Daily Archives: June 6, 2010

nice and insecure

I write an elder writer the following e-mail with the subject line I am an arrogant asshole, but I am really bad at it:

When I write I pretty much labor under a giant neon sign that reads YOU SUCK.  I spend a ridiculous amount of time and energy fretting about how awful my work is.

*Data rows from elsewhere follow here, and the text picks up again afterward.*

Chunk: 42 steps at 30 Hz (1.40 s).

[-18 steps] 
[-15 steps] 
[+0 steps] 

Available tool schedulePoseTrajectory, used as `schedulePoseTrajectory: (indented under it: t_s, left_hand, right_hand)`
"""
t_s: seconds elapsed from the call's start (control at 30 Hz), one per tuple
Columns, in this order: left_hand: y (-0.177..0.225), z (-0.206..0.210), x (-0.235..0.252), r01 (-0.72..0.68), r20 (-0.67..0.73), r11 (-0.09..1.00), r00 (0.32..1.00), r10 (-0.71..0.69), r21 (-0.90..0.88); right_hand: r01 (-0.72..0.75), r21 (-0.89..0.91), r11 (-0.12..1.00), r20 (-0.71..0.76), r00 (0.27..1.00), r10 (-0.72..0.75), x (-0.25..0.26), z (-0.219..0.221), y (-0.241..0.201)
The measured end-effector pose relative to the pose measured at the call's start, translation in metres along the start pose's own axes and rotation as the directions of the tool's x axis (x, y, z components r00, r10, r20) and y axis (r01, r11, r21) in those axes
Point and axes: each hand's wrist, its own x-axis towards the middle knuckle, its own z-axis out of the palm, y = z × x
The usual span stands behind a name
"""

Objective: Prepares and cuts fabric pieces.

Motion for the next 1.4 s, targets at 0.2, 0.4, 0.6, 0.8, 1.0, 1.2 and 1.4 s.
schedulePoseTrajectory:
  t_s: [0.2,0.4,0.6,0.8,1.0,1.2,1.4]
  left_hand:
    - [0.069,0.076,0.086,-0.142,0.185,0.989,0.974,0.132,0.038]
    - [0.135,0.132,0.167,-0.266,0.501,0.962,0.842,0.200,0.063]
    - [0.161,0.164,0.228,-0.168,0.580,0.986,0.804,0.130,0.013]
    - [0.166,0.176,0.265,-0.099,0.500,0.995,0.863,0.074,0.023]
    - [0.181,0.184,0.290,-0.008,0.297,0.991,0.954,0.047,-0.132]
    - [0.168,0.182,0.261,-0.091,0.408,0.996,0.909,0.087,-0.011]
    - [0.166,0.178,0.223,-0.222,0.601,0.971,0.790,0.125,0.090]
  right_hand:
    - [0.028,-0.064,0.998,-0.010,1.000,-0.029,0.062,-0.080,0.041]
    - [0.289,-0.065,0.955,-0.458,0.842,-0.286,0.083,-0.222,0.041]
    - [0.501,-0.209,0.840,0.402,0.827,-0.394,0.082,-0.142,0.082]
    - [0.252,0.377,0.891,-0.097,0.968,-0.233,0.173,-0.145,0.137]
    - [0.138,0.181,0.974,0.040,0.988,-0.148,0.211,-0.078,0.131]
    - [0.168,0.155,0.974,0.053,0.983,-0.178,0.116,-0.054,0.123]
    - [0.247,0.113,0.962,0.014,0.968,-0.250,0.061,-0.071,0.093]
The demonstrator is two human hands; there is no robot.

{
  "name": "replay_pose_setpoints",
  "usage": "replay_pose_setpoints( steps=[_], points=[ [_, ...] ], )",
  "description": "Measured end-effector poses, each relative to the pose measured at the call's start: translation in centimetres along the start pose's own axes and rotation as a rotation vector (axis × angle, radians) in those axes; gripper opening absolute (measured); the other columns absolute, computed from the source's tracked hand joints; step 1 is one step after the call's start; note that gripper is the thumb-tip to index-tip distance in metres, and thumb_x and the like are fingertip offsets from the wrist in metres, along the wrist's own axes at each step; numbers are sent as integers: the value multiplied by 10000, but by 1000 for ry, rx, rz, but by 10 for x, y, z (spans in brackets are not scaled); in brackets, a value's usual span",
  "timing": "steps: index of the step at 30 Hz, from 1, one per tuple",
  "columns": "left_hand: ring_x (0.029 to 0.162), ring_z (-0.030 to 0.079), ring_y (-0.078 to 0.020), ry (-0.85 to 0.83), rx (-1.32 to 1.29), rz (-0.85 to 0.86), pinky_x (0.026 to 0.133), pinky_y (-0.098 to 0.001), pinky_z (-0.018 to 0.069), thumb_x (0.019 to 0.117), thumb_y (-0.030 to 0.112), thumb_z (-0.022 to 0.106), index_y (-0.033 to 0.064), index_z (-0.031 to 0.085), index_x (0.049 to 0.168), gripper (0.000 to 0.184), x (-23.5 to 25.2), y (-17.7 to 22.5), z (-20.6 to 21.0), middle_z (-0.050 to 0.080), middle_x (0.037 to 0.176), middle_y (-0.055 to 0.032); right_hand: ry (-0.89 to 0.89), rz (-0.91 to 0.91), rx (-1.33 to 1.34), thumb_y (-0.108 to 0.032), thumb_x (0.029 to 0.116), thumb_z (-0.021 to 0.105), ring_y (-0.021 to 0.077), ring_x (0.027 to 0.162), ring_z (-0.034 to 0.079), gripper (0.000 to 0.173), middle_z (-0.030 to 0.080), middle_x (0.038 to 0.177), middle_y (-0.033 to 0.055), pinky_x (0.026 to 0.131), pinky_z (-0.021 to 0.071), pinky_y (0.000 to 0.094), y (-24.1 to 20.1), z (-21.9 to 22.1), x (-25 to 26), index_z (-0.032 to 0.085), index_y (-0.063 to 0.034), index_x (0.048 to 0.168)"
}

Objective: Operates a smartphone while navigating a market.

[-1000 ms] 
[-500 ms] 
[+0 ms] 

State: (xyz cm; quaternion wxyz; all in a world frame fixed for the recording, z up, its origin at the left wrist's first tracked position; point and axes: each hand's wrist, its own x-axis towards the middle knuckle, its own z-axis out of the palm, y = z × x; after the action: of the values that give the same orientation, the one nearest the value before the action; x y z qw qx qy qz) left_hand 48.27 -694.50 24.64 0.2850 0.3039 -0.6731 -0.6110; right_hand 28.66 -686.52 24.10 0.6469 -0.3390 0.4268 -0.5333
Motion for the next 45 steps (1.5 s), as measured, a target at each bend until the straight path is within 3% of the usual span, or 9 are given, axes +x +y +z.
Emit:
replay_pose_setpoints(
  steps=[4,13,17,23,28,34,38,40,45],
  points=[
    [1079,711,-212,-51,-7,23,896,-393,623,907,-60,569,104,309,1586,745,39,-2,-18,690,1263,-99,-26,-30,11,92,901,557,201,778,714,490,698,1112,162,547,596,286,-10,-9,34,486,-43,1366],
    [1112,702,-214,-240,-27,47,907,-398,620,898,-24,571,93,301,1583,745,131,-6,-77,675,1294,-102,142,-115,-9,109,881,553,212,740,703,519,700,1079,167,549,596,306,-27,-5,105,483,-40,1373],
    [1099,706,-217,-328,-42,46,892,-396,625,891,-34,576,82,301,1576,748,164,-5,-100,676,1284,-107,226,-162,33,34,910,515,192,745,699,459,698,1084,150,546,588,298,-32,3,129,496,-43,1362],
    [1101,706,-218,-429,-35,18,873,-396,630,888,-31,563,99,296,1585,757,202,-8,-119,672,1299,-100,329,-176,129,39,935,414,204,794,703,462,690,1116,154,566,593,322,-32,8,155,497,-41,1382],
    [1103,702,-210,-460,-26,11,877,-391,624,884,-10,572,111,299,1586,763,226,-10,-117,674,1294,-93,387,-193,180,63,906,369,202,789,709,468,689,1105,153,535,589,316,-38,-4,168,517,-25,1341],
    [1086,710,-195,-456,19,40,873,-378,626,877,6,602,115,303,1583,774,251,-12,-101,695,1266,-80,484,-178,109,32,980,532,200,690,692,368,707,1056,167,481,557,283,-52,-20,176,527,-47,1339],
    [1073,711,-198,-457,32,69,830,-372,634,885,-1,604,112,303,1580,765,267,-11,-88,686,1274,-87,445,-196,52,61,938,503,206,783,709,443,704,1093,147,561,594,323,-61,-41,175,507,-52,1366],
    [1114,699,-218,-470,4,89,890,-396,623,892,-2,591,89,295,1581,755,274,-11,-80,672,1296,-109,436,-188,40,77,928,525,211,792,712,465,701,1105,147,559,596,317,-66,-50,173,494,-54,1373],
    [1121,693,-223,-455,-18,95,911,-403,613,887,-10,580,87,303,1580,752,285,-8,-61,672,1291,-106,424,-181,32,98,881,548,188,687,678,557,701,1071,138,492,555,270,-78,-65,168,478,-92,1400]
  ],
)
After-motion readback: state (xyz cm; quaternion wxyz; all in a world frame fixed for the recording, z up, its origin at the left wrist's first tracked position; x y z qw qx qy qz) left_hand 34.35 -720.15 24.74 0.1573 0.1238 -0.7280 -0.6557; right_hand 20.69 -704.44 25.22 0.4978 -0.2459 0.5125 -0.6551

Then I have a bunch of people read it and basically say, “it’s fine,” and I wonder, how can that be?  When I was a young spark, I thought that if I ever got good at this writing thing, the YOU SUCK sign would go away, yet here it remains unchanged.  Today I realized why that is: I am not holding up what I write against the work of my peers in workshops.  I am not even holding it up against most of the stuff that’s out on the market today.  I am holding it up against Gustave fucking Flaubert.  No wonder I always feel like crap!  Immediately I also realized what a hilariously arrogant thing that is to do, and then I thought–wait, don’t arrogant people think that they are awesome?  Yet I somehow figured out how to be arrogant while also feeling like shit all the time.  You have to admit that is a display of ineptitude bordering on the magnificent.

She replies:

“If there is an alarming object in this world it is a writer delighted with something he has just written.  There is no worse sign.”
–William Maxwell
I am puzzled:
But, does such a writer exist?  Trying to understand such a person is like trying to visualize Peace on Earth.  My brain just shuts down.
She tells it like it is:
Oh, I encounter plenty of them.  Except, of course, they’re not real writers.  I’ve seldom met a real writer delighted with anything to do with his work.  In other words, don’t stop comparing yourself to Flaubert.  That’s the goal; not acing it in a workshop.  And it’ll keep you nice and insecure.
I love her:
!!!

You are my new mommy.

Exeunt.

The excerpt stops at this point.